Volume XVII, Issue 18 # April 30 - May 6, 2009

The world record was caught on June 2, 1932. It weighed 22 pounds four ounces. It hit a Creek Chub Fintail Minnow and after being measured, weighed and photographed was cleaned and eaten for dinner.

The People’s Fish

Who’s most popular of all?

What is the most popular gamefish in Maryland?

Many Marylanders would declare the rockfish the most popular.

What are the favorite methods of catching it? Trolling, jigging, chumming, live lining, bait fishing and plug casting would be the primary candidates for favorite angling styles.

Wrong on every count.

For more than 75 years, the ghost of George W. Perry’s world-record largemouth bass has haunted its detractors.

The largemouth bass is pursued by more anglers in the Free State than any other species.
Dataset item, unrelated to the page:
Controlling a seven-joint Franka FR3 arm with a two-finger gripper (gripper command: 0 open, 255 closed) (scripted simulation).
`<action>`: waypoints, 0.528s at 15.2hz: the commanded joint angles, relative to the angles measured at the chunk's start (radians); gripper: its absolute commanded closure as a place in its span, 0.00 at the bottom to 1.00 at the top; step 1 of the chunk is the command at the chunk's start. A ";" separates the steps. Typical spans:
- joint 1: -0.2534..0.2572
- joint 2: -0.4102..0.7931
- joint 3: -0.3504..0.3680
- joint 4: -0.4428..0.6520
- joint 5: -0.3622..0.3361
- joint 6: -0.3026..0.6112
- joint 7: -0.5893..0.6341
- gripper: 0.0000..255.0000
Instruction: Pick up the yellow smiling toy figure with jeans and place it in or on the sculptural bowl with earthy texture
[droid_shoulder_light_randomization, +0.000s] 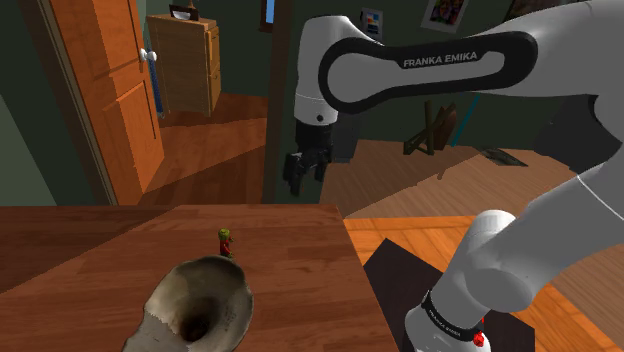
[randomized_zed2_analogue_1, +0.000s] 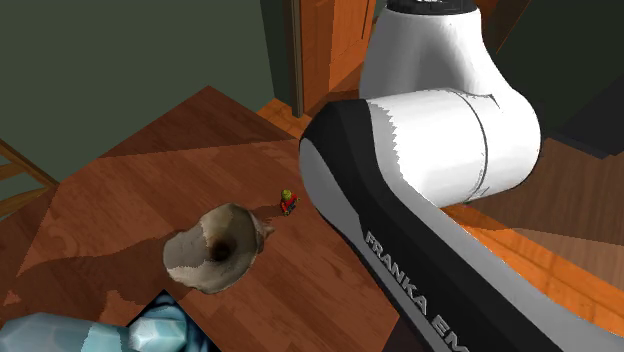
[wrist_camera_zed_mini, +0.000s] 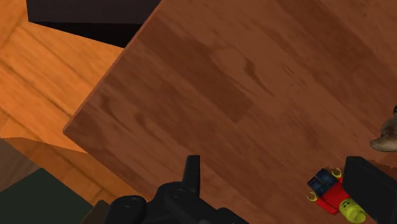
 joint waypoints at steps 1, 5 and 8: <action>0.007 0.061 0.026 0.024 0.005 0.040 0.036 0.00; 0.021 0.195 0.071 0.090 -0.003 0.111 0.106 0.00; 0.033 0.302 0.100 0.153 -0.021 0.155 0.161 0.00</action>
Favorite styles of angling for this gamefish are cranking, flipping, pitching, waking, (plastic) worming, wacky worming, drop-shotting, frogging and finesse fishing, among several others.

Surprised? You really shouldn’t be. Largemouth bass fishing is the most popular angling sport in America, perhaps the world.

The number of our state’s anglers pursuing this freshwater gamefish continues to increase season after season. The largemouth is challenging, exciting and available almost year-round virtually everywhere there is fresh water.

You don’t need a $50,000 boat (though some choose that option) or expensive and fancy tackle to pursue this fish. A stout spinning rod and a few basic artificial lures will give a fisherman or fisherwoman almost as much opportunity on any given day as the most sophisticated angler. Boats can be as basic as a simple canoe, rowboat or even an inner tube. Fishing from the shoreline of our public lakes and impoundments can be just as effective as in open water.

Who’s This Bass?

The largemouth bass, Micropterus salmoides — also known as bucket mouth, big mouth, black bass and green bass — is a member of the sunfish family and widely distributed throughout the United States and Mexico.

The world record largemouth was caught on June 2, 1932, by 20-year-old George Perry in Telfair County, Georgia. It weighed 22 pounds four ounces. It hit a Creek Chub Fintail Minnow and after being measured, weighed and photographed was cleaned and eaten for dinner.

Inside the Sport

Since then, bass fishing has become so popular in the U.S., and such a recreational industry has built up around the pastime, that a fisher who broke Perry’s record today would become an instant multi-millionaire in endorsements alone. If you google George Perry, you will get more than six million hits. More extraordinary, with hundreds of thousands more fishermen and millions of person days on the water since June of 1932, no one has managed to break his record.

But it hasn’t stopped people from trying. Tournament bass fishing has also become an incredibly popular competition throughout America. The top professional anglers earn over a million dollars a year in prizes.

Historically, most cash-fishing competitions have promoted only fish waste, poor sportsmanship and downright fraud, but Tournament Bass Fishing has had the opposite effect. All competitions are no-kill; in fact, an angler loses points for fish fatalities. Additionally in the last 20 years, a total catch-and-release ethic has spread widely among freshwater anglers, a change many predicted would never come.

Though in the Tidewater nothing will replace the rockfish as our most beloved species, it may be wise to take note of what goes on in the rest of the angling world. There is much to be learned from our freshwater brethren and their relationship and obsession with the largemouth bass.

Fish Are Biting

Rockfish trophy season is developing traditionally. The incredible pre-season bite disappeared at opening day. A nice number of good fish are being brought to dockside, but the predicted rich haul of giants has evaporated yet once again. Do you think they know? The area around the Bay Bridge, south to Bloody Point and north to Love Point seem to be producing better than more southern sectors.

Our white perch run this spring has been conspicuously absent, at least for recreational anglers. This is the second season in a row with a poor showing of these fish during the spawn. I fear we may be witnessing the beginning of problems for yet another species.

Government In Action

Despite encompassing six major rivers, more shorefront than any other county, more boats than any other county and more fishermen, Anne Arundel County still provides no public boat ramp facilities. The county does, however, operate two massive golf courses, a show dairy farm, at least one horseback riding facility and two public Olympic-sized swimming pools amidst a host of other recreational services. Unless anglers and boaters own waterfront property, live in a water-privileged community or are able to afford expensive private slip fees or launch fees, they have virtually no county access to our rivers or Chesapeake Bay.

One or two extremely modest ramp efforts are in the early and very slow planning stages, but the situation remains pathetic. Letters to county executive John Leopold anyone?